The Female and Her Body in Pakistani Art
A Lecture by Sophiya Khwaja
Monday, November 4, 2013 at 2:00pm
In a social context in which women’s visibility has been culturally and historically undesirable, and, when visible, is considered a sexual invitation, the depiction of the female body assumes potent socio-political meaning, especially when enunciated by women themselves. This lecture will focus on the depiction of the female form in Pakistani art. Special emphasis will be given to work produced by contemporary women artists of the past decade living and working in Pakistan. The owning and celebration of the female body, the connotation to rebellion through its use in art along with the challenging of the “male gaze” are amongst the main concerns of the lecture. Also under consideration will be the development of the role of women in the arts, mainly through their use of the female form in their own work and the staggering influence this work has had on that produced by their male contemporaries. Sponsored by the Programs in South Asian Studies and the History of Ideas.
Screening and Discussion with acclaimed documentary filmmaker Paromita Vohra
Friday, October 11, 2013 at 3:00pm
Is piracy organized crime or class struggle? Is the fine line between plagiarism
and inspiration a copout or a whole other way of looking at the fluid nature of
authorship? Who owns a song—the person who made it or the person who paid
for it? Partners in Crime (2011), by Paromita Vohra, one of India’s most
acclaimed documentary filmmakers, tackles these questions and more.
Sponsored by the South Asian Studies Program and the International Center for Ethics, Justice and Public Life at Brandeis University.
May 1, 2013: "Unfriendly Bodies, Hostile Cities: Reflections on Loitering in Urban India,"

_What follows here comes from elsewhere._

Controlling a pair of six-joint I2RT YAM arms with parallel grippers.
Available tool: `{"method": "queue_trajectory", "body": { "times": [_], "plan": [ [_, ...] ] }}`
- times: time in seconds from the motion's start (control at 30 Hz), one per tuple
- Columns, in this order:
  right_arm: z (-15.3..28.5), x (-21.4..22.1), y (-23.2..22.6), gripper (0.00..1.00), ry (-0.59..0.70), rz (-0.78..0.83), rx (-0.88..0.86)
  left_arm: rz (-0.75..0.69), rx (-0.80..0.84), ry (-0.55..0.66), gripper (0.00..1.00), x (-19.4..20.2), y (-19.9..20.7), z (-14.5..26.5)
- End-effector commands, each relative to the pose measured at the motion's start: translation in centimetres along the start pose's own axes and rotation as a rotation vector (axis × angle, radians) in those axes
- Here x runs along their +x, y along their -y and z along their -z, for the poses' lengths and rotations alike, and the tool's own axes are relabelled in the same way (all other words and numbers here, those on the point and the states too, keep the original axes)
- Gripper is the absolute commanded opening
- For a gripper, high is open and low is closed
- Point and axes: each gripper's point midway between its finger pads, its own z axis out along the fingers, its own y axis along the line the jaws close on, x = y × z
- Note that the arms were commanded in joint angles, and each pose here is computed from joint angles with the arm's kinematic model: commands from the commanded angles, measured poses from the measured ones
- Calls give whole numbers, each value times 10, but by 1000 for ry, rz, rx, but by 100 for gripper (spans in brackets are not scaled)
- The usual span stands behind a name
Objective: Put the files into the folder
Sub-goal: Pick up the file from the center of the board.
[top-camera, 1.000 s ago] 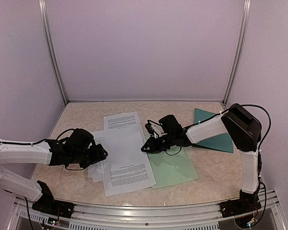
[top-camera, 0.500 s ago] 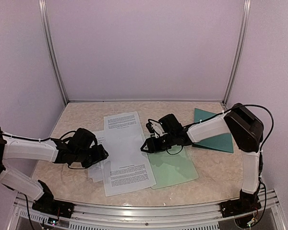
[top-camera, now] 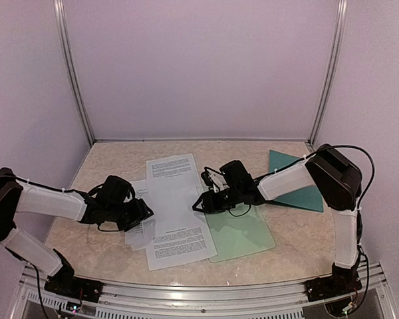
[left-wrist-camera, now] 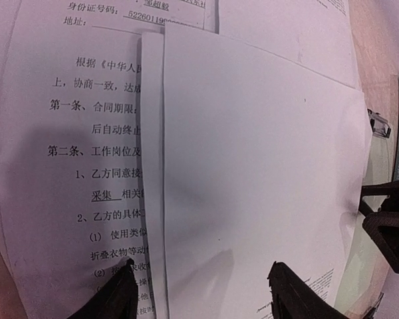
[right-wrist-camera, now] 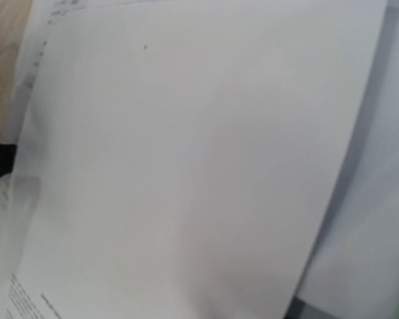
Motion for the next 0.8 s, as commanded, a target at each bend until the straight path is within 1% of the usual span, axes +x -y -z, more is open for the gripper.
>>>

Speaker Dr. Shilpa Phadke (Tata Institute of Social Sciences, Mumbai). Prof. Phadke discussed her research on gender and public space in relation to the recent nation-wide debates around sexual violence in India.
April 29, 2013: "Soldiering Sustainability: Urban Ecologies and Political Imaginaries in Kathmandu and Mumbai," Speaker: Dr. Anne Rademacher (NYU). In this talk, Dr. Rademacher drew from long-term ethnographic engagement with the biophysical, cultural, and political dynamics of urban river degradation in Nepal’s capital city to show how discussions of urban ecology in Kathmandu are at the center of competing political imaginaries. An open lecture to Anth151 "Nature, Culture, Power: Anthropology of the Environment." Co-sponsored with the Anthropology Department.
April 22, 2013: "Dhan Te Nan! Onomatopoeia and Other Deployments of Film Sound inContemporary Multiplex Cinema," Speaker: Dr. Sudhir Mahadevan (University of Washington). This presentation offered a preliminary survey of the formal functions of film sound in contemporary multiplex cinema, as a potential gateway into reflections on South Asia’s cinematic imaginary. This event was associated with Eng20a "Bollywood: Popular Film, Genre & Society."
October 4, 2012: Renowned Indian filmmaker Anand Patwardhan '72 joined the Brandeis community for a screening of his film "Jai Bhim Comrade." President Lawrence welcomed Mr. Patwardhan to campus, describing his films as an invaluable contribution to social justice efforts across the globe and an inspiration to the Brandeis community.
March 23, 2011: Dr. Maina Chawla Singh (American University / New Delhi University) presented a lecture titled "Being Israeli: Migration, Ethnicity and Gender in the Jewish Homeland" based upon her scholarship "Writing Our Lives: Migration Narratives of Indian-Jewish Women".
April 13, 2011: Brandeis hosted a screening of the documentary "Made In India" about the human experiences behind the phenomena of "outsourcing" surrogate mothers to India.